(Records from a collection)
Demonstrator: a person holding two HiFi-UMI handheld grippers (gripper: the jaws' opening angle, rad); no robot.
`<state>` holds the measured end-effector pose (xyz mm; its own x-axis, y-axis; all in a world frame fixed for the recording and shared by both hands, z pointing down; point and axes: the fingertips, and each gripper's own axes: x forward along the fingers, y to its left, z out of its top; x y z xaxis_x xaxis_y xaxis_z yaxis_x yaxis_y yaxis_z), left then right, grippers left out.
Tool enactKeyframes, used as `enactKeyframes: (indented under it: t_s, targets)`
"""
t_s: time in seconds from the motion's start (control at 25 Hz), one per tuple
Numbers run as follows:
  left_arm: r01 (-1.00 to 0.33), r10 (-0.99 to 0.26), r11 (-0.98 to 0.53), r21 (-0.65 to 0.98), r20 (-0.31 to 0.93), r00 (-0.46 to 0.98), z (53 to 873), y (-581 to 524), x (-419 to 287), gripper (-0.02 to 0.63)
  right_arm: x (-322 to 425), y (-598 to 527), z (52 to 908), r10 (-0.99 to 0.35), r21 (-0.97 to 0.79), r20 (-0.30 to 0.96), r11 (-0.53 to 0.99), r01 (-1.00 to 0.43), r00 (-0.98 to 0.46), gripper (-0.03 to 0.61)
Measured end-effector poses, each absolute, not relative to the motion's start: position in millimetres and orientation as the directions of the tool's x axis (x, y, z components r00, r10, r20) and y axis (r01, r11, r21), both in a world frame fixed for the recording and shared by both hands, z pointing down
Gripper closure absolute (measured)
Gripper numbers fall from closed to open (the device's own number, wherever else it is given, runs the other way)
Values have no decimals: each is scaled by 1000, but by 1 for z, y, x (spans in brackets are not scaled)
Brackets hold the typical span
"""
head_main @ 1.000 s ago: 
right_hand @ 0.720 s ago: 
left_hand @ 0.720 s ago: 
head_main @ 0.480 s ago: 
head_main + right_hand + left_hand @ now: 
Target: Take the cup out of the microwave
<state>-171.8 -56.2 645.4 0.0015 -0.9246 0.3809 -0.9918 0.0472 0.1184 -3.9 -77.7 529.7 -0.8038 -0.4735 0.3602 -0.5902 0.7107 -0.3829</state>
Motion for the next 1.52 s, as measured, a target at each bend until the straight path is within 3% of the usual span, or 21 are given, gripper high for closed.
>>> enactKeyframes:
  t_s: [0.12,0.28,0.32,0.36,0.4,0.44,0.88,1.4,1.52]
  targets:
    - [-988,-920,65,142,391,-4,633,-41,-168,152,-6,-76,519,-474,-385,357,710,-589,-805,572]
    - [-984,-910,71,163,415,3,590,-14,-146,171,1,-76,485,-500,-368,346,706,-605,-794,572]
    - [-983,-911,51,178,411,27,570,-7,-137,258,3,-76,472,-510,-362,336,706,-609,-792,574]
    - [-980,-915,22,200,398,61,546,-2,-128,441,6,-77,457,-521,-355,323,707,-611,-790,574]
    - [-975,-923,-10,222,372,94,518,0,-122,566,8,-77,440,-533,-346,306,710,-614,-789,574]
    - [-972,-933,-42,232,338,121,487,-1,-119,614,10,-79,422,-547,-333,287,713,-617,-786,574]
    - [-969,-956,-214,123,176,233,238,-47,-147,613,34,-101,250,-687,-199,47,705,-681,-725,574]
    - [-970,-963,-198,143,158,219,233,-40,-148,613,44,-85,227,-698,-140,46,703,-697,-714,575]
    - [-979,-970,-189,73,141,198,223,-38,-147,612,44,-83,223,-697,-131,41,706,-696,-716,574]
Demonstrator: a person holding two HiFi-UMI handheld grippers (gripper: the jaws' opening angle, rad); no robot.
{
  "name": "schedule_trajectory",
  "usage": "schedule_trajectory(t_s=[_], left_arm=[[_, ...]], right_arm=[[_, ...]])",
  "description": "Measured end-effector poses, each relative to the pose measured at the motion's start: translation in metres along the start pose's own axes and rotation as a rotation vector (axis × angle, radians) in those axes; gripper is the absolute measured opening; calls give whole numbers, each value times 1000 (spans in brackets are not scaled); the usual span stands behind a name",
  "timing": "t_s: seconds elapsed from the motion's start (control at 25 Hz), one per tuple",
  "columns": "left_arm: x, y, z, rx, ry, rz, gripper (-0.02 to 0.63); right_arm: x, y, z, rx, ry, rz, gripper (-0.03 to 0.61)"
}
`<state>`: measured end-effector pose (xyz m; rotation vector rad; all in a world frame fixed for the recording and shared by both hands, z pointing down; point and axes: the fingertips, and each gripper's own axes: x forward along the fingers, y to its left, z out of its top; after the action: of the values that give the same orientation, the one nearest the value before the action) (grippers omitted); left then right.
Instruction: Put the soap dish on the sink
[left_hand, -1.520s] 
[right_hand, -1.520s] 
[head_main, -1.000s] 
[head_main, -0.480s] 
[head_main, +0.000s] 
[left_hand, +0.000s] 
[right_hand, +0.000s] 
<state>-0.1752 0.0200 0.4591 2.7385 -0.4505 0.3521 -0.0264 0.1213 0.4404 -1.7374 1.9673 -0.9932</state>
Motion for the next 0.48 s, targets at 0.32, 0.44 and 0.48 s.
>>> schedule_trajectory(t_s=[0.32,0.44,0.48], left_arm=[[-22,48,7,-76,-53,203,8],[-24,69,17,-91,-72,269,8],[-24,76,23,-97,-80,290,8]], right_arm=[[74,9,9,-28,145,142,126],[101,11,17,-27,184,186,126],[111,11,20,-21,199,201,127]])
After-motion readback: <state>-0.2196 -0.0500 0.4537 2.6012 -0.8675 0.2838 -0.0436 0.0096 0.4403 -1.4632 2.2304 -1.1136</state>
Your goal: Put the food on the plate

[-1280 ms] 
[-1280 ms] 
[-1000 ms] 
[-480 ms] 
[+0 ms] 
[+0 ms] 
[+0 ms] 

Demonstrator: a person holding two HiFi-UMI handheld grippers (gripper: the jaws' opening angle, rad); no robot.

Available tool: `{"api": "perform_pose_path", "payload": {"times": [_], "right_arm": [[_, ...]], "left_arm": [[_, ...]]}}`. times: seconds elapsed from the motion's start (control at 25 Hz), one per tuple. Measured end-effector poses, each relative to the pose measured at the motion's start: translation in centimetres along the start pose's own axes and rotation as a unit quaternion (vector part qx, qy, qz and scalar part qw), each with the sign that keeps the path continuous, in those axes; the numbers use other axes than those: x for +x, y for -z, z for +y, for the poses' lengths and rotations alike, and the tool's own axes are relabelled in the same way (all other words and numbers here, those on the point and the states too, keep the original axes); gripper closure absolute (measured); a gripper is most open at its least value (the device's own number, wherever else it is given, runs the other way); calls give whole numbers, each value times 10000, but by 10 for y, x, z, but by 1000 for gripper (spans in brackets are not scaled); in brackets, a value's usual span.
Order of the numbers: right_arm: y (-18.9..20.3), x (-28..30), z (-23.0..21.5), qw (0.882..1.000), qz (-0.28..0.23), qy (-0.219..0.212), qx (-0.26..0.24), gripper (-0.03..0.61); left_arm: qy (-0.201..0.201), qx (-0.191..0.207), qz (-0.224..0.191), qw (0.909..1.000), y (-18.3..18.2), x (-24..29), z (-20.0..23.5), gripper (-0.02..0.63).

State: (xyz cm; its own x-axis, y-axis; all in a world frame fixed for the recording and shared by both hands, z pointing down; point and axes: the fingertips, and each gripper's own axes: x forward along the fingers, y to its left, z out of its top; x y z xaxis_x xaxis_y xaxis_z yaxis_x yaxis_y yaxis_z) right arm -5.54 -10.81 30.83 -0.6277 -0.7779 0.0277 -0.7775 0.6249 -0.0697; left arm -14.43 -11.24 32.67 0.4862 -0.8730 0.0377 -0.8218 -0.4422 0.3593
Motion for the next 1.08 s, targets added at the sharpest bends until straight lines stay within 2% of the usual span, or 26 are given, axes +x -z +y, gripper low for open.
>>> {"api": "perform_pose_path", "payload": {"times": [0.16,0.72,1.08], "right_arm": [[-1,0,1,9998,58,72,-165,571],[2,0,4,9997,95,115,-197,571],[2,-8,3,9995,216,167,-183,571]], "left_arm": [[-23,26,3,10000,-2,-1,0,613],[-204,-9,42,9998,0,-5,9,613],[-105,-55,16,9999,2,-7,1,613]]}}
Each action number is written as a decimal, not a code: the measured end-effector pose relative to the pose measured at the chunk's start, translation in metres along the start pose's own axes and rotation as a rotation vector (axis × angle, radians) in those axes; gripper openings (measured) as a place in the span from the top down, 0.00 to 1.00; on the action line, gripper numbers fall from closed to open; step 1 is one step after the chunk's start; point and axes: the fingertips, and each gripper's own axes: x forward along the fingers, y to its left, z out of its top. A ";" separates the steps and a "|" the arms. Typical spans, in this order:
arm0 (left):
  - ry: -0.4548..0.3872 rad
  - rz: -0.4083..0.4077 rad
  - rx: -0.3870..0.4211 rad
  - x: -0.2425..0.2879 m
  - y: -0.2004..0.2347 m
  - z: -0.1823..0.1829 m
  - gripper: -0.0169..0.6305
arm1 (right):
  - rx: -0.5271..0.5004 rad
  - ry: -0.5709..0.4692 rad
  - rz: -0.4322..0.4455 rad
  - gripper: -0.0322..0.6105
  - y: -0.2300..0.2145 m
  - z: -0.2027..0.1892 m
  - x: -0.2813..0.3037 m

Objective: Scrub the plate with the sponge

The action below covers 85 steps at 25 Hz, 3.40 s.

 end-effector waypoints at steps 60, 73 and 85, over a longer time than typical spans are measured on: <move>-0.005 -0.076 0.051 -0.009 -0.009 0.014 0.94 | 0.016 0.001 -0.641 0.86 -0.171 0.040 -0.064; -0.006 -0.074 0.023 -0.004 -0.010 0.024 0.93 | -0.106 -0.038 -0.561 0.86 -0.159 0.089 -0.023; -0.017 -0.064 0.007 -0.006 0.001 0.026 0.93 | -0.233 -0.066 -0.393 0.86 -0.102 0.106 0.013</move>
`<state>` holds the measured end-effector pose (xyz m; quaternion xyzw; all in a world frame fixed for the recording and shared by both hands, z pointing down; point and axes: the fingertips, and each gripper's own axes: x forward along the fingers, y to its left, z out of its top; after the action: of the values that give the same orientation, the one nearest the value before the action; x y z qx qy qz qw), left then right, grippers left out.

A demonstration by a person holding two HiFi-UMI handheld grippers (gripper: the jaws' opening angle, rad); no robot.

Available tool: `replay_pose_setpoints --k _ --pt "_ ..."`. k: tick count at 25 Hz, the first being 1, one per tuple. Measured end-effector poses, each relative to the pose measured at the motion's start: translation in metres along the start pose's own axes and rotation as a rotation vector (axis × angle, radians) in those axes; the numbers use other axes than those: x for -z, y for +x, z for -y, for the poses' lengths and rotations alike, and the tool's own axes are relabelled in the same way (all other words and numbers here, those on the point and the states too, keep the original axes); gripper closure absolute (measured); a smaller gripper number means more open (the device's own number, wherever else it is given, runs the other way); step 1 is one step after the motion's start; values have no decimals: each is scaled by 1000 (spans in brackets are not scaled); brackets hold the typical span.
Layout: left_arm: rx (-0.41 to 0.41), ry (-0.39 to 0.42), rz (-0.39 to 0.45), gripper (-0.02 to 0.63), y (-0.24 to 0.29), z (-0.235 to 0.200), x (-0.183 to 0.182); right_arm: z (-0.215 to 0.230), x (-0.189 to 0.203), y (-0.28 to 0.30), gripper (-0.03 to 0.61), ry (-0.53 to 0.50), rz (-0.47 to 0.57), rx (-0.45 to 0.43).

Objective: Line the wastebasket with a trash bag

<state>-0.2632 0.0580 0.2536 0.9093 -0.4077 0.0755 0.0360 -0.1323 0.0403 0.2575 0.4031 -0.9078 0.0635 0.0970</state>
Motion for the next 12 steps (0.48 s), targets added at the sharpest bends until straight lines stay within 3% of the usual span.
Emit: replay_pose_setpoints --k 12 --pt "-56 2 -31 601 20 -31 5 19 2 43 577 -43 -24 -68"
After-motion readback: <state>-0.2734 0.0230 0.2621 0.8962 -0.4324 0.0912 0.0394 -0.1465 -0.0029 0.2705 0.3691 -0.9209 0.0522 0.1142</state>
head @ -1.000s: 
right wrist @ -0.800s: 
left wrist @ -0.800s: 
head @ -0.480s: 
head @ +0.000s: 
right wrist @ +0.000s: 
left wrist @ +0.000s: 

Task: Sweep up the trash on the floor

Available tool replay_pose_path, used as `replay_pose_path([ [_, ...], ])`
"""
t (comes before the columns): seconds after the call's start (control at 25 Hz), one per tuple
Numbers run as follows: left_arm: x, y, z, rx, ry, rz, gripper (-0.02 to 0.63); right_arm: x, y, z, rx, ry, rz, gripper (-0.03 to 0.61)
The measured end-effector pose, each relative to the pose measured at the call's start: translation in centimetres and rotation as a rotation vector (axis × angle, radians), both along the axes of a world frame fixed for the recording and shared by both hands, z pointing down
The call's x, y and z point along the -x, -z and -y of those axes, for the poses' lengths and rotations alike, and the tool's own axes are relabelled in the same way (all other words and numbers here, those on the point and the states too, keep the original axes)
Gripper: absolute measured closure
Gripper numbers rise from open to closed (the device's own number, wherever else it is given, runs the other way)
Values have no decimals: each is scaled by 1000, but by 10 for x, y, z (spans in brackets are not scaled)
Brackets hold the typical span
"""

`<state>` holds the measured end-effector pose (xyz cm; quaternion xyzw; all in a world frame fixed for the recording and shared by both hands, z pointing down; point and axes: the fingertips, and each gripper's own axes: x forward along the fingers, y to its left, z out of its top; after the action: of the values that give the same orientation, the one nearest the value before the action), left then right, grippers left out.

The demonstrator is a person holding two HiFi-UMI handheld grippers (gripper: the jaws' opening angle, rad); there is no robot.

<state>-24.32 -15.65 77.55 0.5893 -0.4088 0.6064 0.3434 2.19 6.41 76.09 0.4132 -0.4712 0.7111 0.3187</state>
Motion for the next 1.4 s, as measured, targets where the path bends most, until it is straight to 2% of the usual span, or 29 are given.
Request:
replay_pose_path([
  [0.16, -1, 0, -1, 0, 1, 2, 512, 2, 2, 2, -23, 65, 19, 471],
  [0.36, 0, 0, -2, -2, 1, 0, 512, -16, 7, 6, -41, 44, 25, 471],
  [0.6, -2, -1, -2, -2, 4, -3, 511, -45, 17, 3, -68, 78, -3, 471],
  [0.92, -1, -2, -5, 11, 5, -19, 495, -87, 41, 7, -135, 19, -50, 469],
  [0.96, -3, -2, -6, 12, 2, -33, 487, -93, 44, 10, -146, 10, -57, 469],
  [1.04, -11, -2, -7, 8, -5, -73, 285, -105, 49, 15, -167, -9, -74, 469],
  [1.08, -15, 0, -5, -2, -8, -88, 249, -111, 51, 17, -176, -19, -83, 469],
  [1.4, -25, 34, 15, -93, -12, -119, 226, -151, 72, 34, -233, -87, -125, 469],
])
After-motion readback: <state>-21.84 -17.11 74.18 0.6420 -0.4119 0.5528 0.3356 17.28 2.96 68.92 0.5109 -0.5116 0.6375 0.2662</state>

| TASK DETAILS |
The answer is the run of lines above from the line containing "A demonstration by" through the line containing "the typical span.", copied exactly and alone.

| TASK SOLUTION |
A demonstration by a person holding two HiFi-UMI handheld grippers (gripper: the jaws' opening angle, rad); no robot.

Available tool: `replay_pose_setpoints --k _ --pt "_ ..."`. k: tick count at 25 Hz, the first being 1, one per tuple. Measured end-effector poses, each relative to the pose measured at the motion's start: translation in metres along the start pose's own axes and rotation as a rotation vector (axis × angle, radians) in those axes; the numbers use other axes than those: x for -z, y for +x, z for -y, for the poses' lengths and rotations alike, and the tool's own axes are relabelled in the same way (all other words and numbers here, those on the point and the states too, keep the original axes); gripper closure absolute (measured); a smaller gripper number means more open (the device's own number, wherever else it is given, runs the other way); step 1 is one step after the motion's start; values have no decimals: each is scaled by 1000 (spans in brackets are not scaled); brackets hold the typical span.

Work on this exercise has been completed.